My mind drifted back to growing up in Upstate New York. I’d never known fear, only an assumed entitlement to freedom. My family was upper middle class. We owned a boat. The biggest challenge we’d ever faced was bad grades in school and job security. Yet, here I was, sitting in front of Wisam and Sada, listening to their dangerous story, holding onto my isolationist belief founded in fear.

“The world’s always been on fire,” Danny said, interrupting my self examination. “You can’t just empower those people who want to keep fanning the flames. You have to grab a bucket and try to put out as much as you can. And I think that’s about as American, as humanist, and as tolerant as we could hope to possibly be.”

“This is a great country,” Sada said. “American people… I’m one of them. They’re a great people, big heart, intelligent. The humanity is real here. We should remember who we are.”

Who we are.

Sada didn’t exclude anyone from that statement. She meant herself, Wisam, Danny, Mandaeans, Boston. She meant me too. Wisam nodded his head in agreement while Danny looked on in admiration.

“Americans all come from war, poverty, and disease,” Danny told me when we were alone. “Just like these new refugees do.”

That’s why, when President Trump signed Executive Order 13769 banning refugees from countries like Iraq, Danny couldn’t stand by idly and watch people no different than his parents get turned away. So, he put on a Boston Red Sox jacket, grabbed an Iraqi flag, and traveled to Copley Square to join the thousands of other Americans protesting President Trump’s ban. He wanted to help people remember who we are.

That’s where I met Danny for the first time.

I had come to the rally to document as a journalist. I captured images of Muslim men and women praying outside a Catholic Church with gothic architecture beneath a sign that read “All Are Welcome Here.” I watched a man named Derek Rossi follow TV news cameras with a sign that read, “We can do this every week asshole.” In the road, I met a woman named Chris Corsac offering legal services with the ACLU, holding a sign written in English and Arabic.

At the time I felt the ban was heartless, but reasonable.

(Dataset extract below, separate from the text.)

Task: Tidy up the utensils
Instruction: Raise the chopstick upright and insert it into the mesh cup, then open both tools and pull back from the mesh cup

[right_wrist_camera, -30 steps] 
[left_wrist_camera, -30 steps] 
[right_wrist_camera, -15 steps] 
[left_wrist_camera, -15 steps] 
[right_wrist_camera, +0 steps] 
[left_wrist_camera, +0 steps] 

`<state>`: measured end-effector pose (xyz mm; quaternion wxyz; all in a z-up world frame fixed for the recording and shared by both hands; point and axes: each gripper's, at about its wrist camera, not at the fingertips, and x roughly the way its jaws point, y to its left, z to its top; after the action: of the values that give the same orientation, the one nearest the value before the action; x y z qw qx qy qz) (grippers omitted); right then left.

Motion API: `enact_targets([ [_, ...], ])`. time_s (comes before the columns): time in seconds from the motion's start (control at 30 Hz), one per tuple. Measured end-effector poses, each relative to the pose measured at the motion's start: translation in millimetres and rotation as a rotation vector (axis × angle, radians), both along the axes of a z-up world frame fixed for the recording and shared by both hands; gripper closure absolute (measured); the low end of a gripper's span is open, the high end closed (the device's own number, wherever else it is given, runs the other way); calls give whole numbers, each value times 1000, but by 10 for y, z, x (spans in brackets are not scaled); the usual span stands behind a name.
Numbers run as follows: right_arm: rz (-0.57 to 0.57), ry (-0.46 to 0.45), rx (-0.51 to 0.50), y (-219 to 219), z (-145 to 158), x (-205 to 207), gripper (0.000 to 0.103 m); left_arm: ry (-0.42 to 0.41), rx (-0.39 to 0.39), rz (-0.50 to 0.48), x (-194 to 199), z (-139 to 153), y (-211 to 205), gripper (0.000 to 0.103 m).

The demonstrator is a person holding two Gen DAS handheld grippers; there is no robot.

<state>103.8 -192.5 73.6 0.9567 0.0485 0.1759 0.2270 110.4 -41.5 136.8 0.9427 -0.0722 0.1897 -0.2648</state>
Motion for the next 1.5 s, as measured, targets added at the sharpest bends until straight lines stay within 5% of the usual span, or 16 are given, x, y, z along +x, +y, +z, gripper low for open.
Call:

We had to remain safe. We had to do what was necessary to protect ourselves. They couldn’t be trusted.

That’s when I saw a man wearing a Boston Red Sox track jacket and carrying an Iraqi flag draped across his shoulders. At the time, I found him strangely poetic.

I tapped him on the shoulder and introduced myself. He clapped me on the back and asked if I was a journalist. I replied, “Sort-of, I’m covering the protest but not for any publication. I just took your picture, could get your name for a caption?” He flashed a big smile.

“Well, my name is Danny Breegi, and I’m a refugee from Iraq.”